Although the issue of Iraq has subsided from public consciousness in the United States because "the surge has worked" and attacks on American troops have been dramatically reduced, things have hardly gone back to normal for Iraqis. The International Organization for Migration (IOM) reports that five years after the 2003 overthrow of Saddam Hussein, "more people than ever before are displaced from conflict and sectarian violence" in Iraq. Increased media attention to the return of refugees and displaced people to their old neighborhoods has created the impression that the situation has improved, but in reality, returnees are only about one per cent of those who fled.

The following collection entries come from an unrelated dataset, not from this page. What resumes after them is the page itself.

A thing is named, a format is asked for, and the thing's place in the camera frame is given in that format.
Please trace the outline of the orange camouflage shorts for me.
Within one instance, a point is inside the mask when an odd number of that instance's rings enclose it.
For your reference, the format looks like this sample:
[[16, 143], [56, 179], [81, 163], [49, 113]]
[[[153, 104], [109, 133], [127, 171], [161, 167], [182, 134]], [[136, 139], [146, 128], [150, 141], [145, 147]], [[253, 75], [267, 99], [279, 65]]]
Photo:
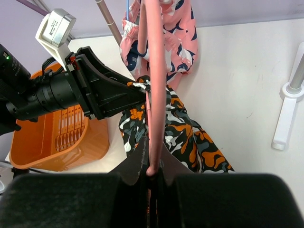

"Although the rate of displacement has slowed over the past year due to improved security in cities such as Baghdad and to sectarian cleansing of previously mixed neighborhoods, there are now more 5.1 million Iraqis who are either displaced within Iraq or are living as refugees abroad," IOM says. Of that total, 2.7 million are Internally Displaced People (IDPs) and more than 2.4 million are refugees, most of them living in neighboring Syria and Jordan. These numbers represent successive waves of displacement: those who fled their homes to escape persecution by the Saddam Hussein regime, those who fled the American-led invasion, and those who fled the chaotic sectarian violence that followed. The third wave was the largest, peaking in 2006, when more than 60,000 people per month were fleeing their homes.
IOM says that conditions for the displaced have worsened over time. Shelter, food, and employment for IDPs and refugees remain in very short supply because of "a major lack of funding for humanitarian relief." A two-year IOM appeal to assist Iraq’s internally displaced is still only 28 per cent funded. Over 75 per cent of IDPs do not get government food rations, and nearly 20 per cent are without clean water; 33 per cent do not get the medical help they need. Only 20 per cent has received any assistance from a nongovernmental organization or an international humanitarian agency.
None of Iraq's provincial authorities has the capacity to deal with the situation, and some have refused to accept any new flows of displaced people. Neighboring countries "have imposed strict visa requirements that also restrict Iraqis from fleeing the country."